BusMONITOR: Monitoring Operationally Needed Information Through Onboard Resources
Funded by Innovate UK (KTP)
Project summary: In partnership with Vectare, the project aims to create a sophisticated data monitoring, aggregation and analysis solution for the bus market, able to operate at large scales. The value is that operators will now know exactly what journeys each passenger makes and have a real-time appreciation of everything; from the exact numbers of sitting and standing passengers, to indoor temperature, dwell times at stops, and delays due to congestion based on credible, measurable evidence. Our vision is for Bus MONITOR to play a key role in reversing the trend of patronage decline by providing accurate and detailed data to support decision making.
Cyber Security Challenges for Internet of Things and Core Networks
Funded by British Council, Institutional Links
Project summary: As the threat of data breaches increases, detecting wireless/wired network and malware attacks becomes increasingly important.
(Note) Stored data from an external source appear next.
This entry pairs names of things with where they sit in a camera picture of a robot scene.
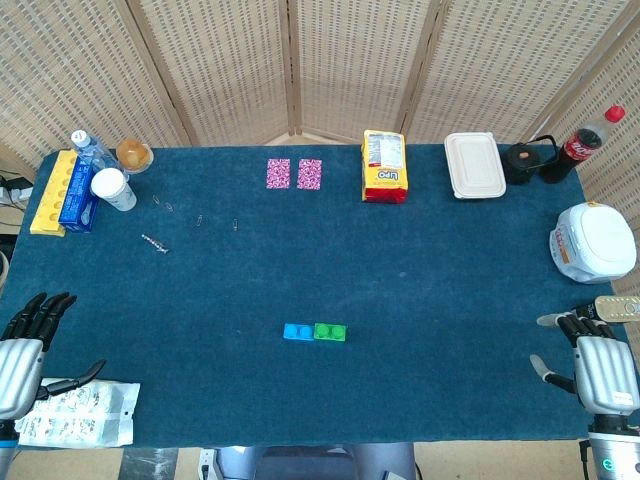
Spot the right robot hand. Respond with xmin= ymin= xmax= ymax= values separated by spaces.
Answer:
xmin=529 ymin=309 xmax=640 ymax=416

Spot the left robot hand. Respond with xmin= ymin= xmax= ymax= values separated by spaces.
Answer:
xmin=0 ymin=292 xmax=107 ymax=421

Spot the green toy brick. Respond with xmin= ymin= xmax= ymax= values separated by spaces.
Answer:
xmin=313 ymin=322 xmax=348 ymax=343

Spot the blue four-stud toy brick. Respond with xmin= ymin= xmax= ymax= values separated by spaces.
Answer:
xmin=283 ymin=323 xmax=316 ymax=342

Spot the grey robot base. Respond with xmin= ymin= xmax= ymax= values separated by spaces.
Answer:
xmin=199 ymin=443 xmax=419 ymax=480

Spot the black and gold box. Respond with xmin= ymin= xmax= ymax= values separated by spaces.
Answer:
xmin=572 ymin=294 xmax=640 ymax=324

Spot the printed white plastic bag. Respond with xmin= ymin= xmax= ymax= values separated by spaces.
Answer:
xmin=14 ymin=378 xmax=142 ymax=448

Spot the white rice cooker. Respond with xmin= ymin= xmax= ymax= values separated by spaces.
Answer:
xmin=548 ymin=201 xmax=637 ymax=285

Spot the yellow plastic tray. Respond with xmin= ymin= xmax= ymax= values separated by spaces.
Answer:
xmin=29 ymin=149 xmax=79 ymax=237

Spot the white power strip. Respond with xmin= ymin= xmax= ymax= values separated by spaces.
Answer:
xmin=0 ymin=174 xmax=34 ymax=204

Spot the blue carton box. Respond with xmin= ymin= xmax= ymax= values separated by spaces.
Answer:
xmin=58 ymin=158 xmax=100 ymax=234

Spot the white plastic cup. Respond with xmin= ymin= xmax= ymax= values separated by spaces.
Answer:
xmin=90 ymin=167 xmax=138 ymax=212

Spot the cola bottle red cap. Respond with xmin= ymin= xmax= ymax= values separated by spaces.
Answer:
xmin=539 ymin=105 xmax=627 ymax=185

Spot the clear water bottle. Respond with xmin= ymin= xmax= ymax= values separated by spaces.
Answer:
xmin=70 ymin=129 xmax=121 ymax=174

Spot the orange jelly cup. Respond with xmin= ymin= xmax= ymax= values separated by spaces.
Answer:
xmin=115 ymin=138 xmax=155 ymax=175

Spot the beige lidded lunch box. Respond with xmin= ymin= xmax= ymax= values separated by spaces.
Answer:
xmin=444 ymin=131 xmax=507 ymax=201

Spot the yellow red snack bag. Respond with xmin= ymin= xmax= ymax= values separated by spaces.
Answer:
xmin=361 ymin=129 xmax=410 ymax=203

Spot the blue table cloth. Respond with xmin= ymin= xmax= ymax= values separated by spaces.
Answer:
xmin=0 ymin=145 xmax=640 ymax=449

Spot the pink patterned card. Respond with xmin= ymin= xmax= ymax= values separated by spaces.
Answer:
xmin=296 ymin=158 xmax=323 ymax=191
xmin=265 ymin=158 xmax=292 ymax=191

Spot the woven folding screen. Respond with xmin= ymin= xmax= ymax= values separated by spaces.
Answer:
xmin=0 ymin=0 xmax=640 ymax=211

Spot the small beaded keychain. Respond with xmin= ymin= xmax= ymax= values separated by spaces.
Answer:
xmin=141 ymin=233 xmax=170 ymax=255

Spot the black pot with handle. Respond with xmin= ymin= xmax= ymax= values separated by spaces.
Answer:
xmin=502 ymin=134 xmax=560 ymax=186

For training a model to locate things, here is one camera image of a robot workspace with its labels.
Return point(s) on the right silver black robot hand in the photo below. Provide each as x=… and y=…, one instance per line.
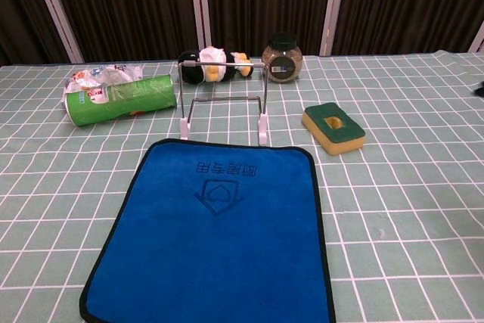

The project leverages data fusion, stochastic sequence learning, classification and clustering machine learning techniques and statistical approaches to address cyber security challenges in wireless and wired networks. To this end, specialised software is used to collect and store data in our high-performance servers, which we access locally or remotely to evaluate the performance of our developed algorithms.
Our Aim
Cybersecurity is an integral element of computer communication networks. Since the explosion of Internet of Things and the adoption of contemporary computer communication protocols into emerging technological domains (e.g. autonomous vehicles, Industry 4.0), there is an expectation that built-in security is present throughout the whole system, architecture and design. In collaboration with the King Saud University in Saudi Arabia, this project aims to:
1. develop lightweight unsupervised machine learning algorithms for network traffic anomaly detection
2. use stochastic processes to model the sequential occurrence of individual stages of complex, multi-stage attack campaigns
3. use signal processing techniques, exploiting network traffic dynamics manifested within the control and data planes, to identify network faults and anomalies
4. address the issue of imbalanced ratios between benign and malicious software by using convolutional neural network (CNN) classification
Governmental bodies, organisations and individuals are all invested in secure and resilient communication devices and networks. Therefore, efforts for a more secure cyber environment will further support and
enhance the global digital economy.
Our Outcomes:
We have developed lightweight Intrusion Detection Systems that identify anomalies in the network traffic such as: Rogue Access Points, Port scanning, Man-in-the-Middle attacks in WiFi. In addition, our signal processing techniques identify Denial-of-Service attacks, which we have demonstrated using network traffic datasets from a real University campus. Finally, our work with CNN will provide better techniques on training against skewed datasets to successfully identify mutating malware software.
Our publications can be publicly accessed from Loughborough University’s repository.